Activity:
Pictures aside, return every line below exactly as written.

Data extract:
┄┄┄┄┄┄┄┄┄┄┄┄┄┄┄┄┄┄┄┄

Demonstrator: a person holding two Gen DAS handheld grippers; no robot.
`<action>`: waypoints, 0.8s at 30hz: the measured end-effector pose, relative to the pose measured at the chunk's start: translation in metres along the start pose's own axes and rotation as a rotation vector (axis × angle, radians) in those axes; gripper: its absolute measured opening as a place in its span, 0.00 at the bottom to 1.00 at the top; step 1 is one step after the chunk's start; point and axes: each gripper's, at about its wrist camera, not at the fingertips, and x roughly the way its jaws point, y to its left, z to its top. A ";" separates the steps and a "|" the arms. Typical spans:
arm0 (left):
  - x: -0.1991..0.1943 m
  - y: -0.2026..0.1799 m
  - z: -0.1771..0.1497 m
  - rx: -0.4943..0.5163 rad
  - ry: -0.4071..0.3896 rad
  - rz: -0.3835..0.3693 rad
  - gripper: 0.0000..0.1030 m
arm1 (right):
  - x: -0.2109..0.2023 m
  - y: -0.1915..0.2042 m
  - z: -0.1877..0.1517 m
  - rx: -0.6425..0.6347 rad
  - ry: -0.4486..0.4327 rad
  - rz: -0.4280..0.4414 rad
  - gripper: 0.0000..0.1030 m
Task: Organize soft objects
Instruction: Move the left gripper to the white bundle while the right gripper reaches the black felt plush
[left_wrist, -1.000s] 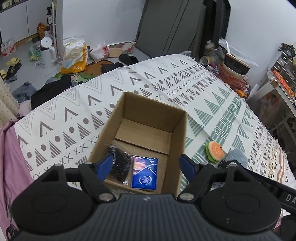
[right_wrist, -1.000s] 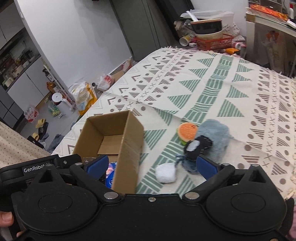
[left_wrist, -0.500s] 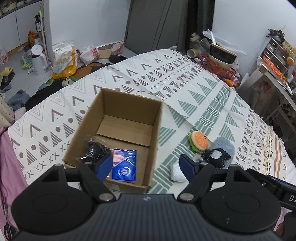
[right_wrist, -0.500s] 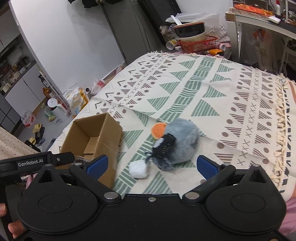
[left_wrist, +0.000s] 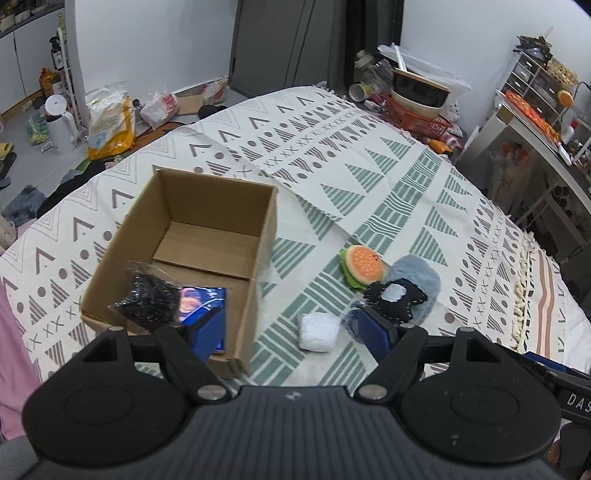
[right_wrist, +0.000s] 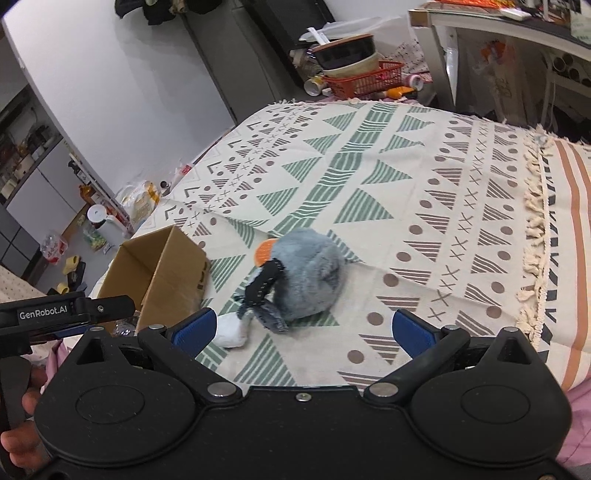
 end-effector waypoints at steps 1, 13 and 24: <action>0.001 -0.003 0.000 0.006 -0.001 -0.002 0.75 | 0.001 -0.004 0.000 0.009 -0.001 0.003 0.99; 0.024 -0.022 -0.009 0.011 0.014 0.019 0.72 | 0.025 -0.028 -0.008 0.131 0.029 0.124 0.80; 0.054 -0.030 -0.017 0.032 0.060 0.020 0.66 | 0.060 -0.036 -0.001 0.280 0.064 0.291 0.62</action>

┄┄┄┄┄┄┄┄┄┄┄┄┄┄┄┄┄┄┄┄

Result for this task:
Demonstrator: a person holding two Gen DAS handheld grippers; no robot.
`<action>`: waypoints, 0.8s at 30hz: the measured end-effector pose, relative to the pose measured at the chunk's start: translation in metres along the start pose's own axes and rotation as a rotation vector (axis × angle, radians) in those axes; gripper: its absolute measured opening as a place in its span, 0.00 at the bottom to 1.00 at the top; step 1 is one step after the chunk's start; point and axes: each gripper's, at about its wrist camera, not at the fingertips, and x roughly the way its jaws point, y to its left, z to its top. A ";" separates the steps and a "|" the arms. Typical spans:
arm0 (left):
  - x: -0.1991..0.1943 m
  - y: -0.2026..0.1799 m
  - z: -0.1771..0.1497 m
  - rx: -0.4943..0.5163 rad
  - ry: -0.4071..0.3896 rad
  - rz: -0.3835..0.3693 rad
  - gripper: 0.0000..0.1030 m
arm1 (right):
  - x: -0.2109..0.2023 m
  - y: -0.1915..0.2042 m
  - z: -0.1877..0.1517 m
  - rx: -0.6425..0.6347 rad
  - ry: -0.4486..0.4327 rad
  - rz: -0.4280..0.4414 rad
  - gripper: 0.0000..0.1030 m
Task: Organize soft objects
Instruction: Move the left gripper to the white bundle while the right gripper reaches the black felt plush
[left_wrist, -1.000s] 
[right_wrist, -1.000s] 
[left_wrist, -0.500s] 
[right_wrist, -0.500s] 
[left_wrist, +0.000s] 
[right_wrist, +0.000s] 
 end-effector waypoints at steps 1, 13 and 24: <action>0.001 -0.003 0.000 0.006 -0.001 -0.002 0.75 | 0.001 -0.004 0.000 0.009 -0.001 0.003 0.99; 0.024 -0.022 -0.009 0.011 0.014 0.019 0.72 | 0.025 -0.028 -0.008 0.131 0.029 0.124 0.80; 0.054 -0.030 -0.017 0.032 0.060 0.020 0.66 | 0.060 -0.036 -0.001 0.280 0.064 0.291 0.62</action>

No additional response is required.